> Brief: Nothing outside the range below should be printed. Output exactly the lines from the line with "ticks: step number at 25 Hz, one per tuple" to the line with "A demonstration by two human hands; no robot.", both included.

> Information shown:
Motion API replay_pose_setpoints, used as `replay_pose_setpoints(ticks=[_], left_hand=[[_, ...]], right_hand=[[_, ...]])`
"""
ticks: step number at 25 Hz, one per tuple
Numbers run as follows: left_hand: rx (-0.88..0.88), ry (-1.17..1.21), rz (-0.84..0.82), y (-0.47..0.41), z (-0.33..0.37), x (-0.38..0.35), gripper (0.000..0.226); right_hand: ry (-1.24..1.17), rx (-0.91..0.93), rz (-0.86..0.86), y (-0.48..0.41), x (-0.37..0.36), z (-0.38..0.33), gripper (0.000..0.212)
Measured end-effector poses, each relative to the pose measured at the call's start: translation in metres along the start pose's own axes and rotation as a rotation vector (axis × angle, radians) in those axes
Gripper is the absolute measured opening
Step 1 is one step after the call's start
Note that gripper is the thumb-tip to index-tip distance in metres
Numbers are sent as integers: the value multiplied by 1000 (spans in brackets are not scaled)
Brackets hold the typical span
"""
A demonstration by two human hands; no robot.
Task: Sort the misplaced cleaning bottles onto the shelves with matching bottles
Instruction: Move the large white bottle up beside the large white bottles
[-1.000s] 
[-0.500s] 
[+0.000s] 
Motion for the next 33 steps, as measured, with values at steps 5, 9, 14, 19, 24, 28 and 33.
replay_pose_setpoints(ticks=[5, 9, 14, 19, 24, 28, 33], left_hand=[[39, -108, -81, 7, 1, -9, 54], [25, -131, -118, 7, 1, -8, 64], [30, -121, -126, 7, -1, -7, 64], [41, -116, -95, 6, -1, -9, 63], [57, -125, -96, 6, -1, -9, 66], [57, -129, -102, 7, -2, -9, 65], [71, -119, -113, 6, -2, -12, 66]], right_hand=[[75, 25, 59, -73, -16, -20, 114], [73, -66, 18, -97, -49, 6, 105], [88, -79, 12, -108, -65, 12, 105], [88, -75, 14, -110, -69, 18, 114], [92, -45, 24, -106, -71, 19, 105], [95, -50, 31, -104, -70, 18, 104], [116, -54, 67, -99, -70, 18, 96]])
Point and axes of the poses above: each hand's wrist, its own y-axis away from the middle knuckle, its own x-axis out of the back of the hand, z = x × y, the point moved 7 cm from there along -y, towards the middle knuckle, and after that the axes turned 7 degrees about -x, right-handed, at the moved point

> Task output:
ticks: step number at 25 Hz, one per tuple
Numbers run as follows: left_hand: rx (-0.88..0.88), ry (-1.17..1.21), rz (-0.84..0.82), y (-0.47..0.41), z (-0.33..0.37), x (-0.38..0.35), gripper (0.000..0.226); right_hand: ry (-1.24..1.17), rx (-0.91..0.93), rz (-0.86..0.86), y (-0.48..0.41), x (-0.37..0.36), z (-0.38..0.33), gripper (0.000..0.212)
Measured end-effector poses, each relative to the pose measured at the call's start: translation in metres along the start pose's own axes and rotation as a rotation vector (axis × angle, radians) in those axes
Gripper is the absolute measured opening
Step 1 is one step after the call's start
Note that gripper is the thumb-tip to index-tip distance in metres
Numbers are sent as integers: the value multiplied by 1000 (spans in brackets are not scaled)
Brackets hold the typical span
"""
A demonstration by two human hands; no robot.

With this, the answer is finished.